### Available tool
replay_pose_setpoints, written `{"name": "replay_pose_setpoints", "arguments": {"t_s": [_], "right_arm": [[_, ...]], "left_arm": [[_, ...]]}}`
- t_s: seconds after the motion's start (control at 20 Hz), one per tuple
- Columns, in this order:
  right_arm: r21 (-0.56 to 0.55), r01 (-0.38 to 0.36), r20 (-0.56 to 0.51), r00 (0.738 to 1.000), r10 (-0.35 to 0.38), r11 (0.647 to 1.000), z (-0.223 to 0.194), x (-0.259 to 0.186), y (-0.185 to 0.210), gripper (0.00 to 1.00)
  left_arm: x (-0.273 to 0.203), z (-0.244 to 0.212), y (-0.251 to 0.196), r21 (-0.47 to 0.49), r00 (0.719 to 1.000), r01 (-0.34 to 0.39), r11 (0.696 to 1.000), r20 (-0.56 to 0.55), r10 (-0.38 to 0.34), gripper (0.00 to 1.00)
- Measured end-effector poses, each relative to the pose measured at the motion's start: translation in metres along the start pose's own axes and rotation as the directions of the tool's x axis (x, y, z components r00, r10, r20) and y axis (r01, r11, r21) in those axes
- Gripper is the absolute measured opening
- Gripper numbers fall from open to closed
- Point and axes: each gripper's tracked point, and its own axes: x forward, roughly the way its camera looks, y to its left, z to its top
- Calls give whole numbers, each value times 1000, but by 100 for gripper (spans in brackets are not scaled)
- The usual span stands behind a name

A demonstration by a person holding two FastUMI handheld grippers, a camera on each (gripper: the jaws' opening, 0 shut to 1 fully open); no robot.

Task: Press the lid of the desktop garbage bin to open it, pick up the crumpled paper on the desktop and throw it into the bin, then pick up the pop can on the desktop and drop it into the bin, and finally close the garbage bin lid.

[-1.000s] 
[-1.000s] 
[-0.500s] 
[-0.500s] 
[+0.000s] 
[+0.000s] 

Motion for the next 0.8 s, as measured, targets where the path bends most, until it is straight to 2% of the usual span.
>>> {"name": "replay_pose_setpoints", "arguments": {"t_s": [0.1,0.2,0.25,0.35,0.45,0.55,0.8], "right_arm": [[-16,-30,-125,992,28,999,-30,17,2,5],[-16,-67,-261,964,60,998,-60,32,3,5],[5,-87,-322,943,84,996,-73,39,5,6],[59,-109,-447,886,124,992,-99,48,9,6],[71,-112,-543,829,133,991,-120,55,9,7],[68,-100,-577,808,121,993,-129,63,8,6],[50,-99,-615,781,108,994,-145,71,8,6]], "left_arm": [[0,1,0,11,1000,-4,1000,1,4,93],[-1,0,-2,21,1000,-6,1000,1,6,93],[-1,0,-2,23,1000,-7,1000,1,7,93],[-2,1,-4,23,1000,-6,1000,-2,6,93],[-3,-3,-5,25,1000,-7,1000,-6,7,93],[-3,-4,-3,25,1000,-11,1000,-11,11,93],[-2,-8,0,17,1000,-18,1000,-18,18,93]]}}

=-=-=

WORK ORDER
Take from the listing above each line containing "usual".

SOLUTION TO THIS PROBLEM
- The usual span stands behind a name
Motion for the next 0.8 s, as measured, targets where the path bends most, until it is straight to 2% of the usual span.

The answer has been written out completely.